■ **Source records**:

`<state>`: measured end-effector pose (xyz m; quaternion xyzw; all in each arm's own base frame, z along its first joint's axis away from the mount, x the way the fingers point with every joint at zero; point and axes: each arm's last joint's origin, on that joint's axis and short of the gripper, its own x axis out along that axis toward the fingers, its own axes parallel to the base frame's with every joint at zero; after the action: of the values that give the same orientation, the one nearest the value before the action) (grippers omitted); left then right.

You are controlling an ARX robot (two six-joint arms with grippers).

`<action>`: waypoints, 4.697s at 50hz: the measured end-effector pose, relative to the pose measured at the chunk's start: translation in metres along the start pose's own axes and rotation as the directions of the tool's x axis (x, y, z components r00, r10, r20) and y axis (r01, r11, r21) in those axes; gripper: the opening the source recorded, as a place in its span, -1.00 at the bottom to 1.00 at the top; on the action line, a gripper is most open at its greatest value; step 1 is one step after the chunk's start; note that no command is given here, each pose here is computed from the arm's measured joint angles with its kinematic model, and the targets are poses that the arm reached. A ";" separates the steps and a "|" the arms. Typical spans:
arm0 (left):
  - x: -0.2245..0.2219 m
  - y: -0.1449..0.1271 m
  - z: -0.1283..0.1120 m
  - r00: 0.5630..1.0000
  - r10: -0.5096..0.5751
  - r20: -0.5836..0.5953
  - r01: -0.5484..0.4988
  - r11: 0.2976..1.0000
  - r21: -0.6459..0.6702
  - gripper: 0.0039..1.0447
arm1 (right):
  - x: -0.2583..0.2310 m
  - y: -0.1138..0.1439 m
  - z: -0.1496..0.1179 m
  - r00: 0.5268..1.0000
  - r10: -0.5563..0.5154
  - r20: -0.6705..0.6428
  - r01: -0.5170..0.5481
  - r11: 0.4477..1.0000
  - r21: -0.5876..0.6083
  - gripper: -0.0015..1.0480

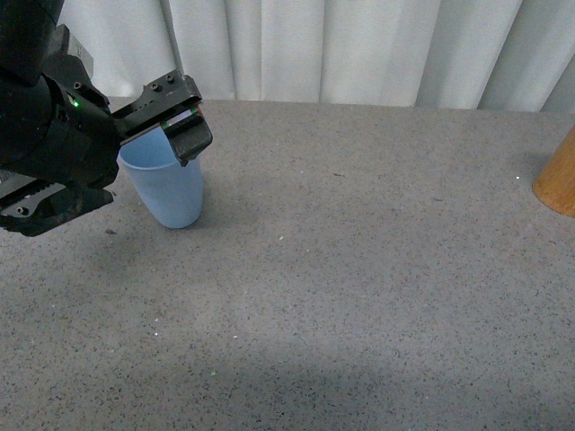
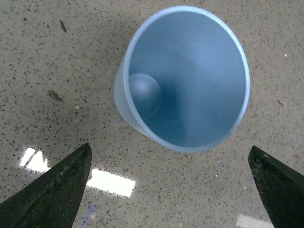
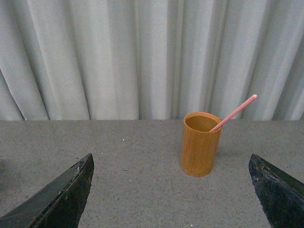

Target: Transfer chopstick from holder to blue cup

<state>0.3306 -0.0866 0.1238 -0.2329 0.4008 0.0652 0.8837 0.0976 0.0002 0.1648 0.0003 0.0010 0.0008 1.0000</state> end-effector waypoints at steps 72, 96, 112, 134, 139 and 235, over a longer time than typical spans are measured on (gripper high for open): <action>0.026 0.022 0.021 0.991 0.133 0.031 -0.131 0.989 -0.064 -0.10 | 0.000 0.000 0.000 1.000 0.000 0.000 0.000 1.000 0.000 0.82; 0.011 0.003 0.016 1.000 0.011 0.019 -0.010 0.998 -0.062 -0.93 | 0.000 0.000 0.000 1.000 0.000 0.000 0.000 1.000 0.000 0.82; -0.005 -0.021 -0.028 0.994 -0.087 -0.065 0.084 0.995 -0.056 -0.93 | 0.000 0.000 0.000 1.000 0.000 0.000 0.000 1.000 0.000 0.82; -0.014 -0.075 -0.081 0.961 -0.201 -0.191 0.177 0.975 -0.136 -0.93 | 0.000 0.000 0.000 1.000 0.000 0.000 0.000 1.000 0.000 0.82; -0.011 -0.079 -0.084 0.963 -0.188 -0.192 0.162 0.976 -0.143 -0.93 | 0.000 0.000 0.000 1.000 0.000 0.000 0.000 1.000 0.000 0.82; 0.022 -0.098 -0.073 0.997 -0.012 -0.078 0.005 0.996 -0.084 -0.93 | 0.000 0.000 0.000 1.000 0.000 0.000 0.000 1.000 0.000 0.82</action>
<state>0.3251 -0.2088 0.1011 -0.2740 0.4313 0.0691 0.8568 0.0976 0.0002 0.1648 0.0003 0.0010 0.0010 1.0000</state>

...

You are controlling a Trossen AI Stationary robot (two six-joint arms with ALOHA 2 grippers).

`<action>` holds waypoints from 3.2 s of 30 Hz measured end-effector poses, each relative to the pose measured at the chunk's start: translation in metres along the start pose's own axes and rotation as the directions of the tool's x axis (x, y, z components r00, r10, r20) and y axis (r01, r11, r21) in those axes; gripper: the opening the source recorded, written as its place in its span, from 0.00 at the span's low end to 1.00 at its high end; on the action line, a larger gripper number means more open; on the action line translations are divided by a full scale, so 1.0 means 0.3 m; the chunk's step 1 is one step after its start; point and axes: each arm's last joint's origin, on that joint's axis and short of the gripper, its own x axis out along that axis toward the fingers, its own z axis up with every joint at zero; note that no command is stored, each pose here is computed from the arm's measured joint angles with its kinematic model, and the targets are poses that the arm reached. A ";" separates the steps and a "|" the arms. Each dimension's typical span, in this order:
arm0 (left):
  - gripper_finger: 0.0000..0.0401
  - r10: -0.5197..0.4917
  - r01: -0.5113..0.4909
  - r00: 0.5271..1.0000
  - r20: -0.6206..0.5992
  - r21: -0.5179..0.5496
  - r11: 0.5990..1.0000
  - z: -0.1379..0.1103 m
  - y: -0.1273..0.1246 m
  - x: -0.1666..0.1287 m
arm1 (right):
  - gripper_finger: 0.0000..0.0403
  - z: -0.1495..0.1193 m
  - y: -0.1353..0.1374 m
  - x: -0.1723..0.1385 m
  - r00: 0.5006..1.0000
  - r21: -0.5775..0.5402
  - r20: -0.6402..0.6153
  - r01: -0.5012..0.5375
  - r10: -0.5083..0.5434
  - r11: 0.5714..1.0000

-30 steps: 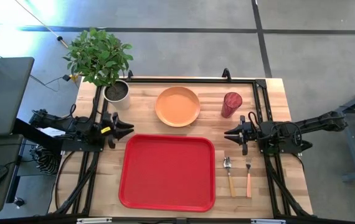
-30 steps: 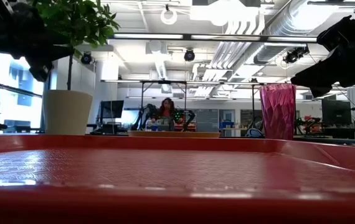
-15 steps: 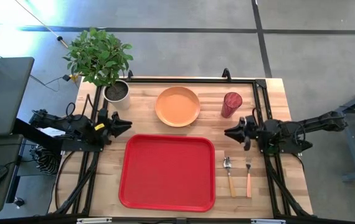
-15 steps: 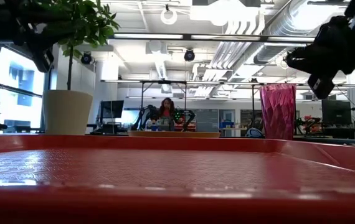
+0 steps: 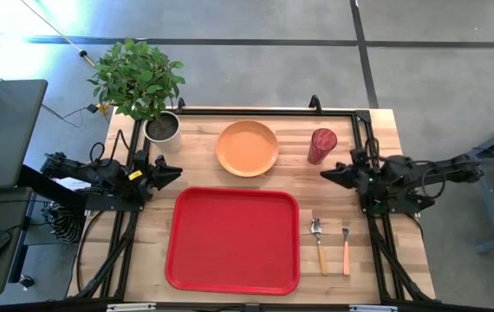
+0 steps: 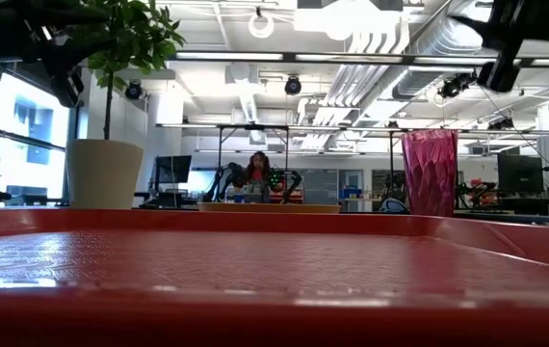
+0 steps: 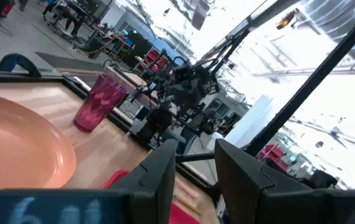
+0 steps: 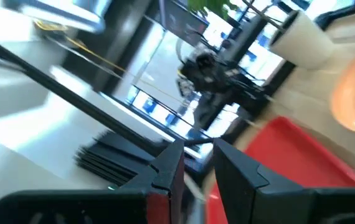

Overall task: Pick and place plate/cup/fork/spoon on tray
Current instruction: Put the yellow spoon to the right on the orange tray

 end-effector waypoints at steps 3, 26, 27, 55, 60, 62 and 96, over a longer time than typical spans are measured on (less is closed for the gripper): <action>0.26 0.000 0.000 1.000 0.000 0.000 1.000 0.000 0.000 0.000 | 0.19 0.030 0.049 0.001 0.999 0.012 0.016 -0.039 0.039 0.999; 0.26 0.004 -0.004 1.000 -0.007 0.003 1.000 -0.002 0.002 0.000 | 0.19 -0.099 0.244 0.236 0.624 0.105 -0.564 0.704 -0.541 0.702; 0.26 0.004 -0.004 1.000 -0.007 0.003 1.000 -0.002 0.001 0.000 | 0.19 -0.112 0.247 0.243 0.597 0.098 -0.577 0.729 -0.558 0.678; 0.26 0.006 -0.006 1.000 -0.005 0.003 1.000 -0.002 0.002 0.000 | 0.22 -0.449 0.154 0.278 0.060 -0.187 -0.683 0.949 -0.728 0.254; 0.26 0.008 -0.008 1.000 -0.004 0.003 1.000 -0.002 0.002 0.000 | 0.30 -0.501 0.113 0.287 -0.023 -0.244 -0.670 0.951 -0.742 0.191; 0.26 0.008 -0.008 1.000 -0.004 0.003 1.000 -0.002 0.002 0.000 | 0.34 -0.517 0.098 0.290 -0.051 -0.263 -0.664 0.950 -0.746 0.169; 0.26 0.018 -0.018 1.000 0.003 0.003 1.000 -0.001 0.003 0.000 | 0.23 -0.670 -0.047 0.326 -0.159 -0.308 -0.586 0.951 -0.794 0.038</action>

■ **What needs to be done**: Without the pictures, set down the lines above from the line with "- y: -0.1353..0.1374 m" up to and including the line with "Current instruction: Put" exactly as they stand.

■ **Answer box**:
  - y: -0.1353..0.1374 m
  - x: -0.1723..0.1385 m
  - r00: 0.5006..1.0000
  - r21: -0.5775..0.5402
  - r20: -0.6402..0.6153
  - r01: -0.5012..0.5375
  - r10: -0.5083..0.5434
  - r11: 0.5714..1.0000

-30 steps: 
-30 steps: 
-15 steps: 
-15 steps: 
+0 steps: 
+0 steps: 
+0 steps: 
+0 steps: 

Overall task: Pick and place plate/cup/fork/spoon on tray
Current instruction: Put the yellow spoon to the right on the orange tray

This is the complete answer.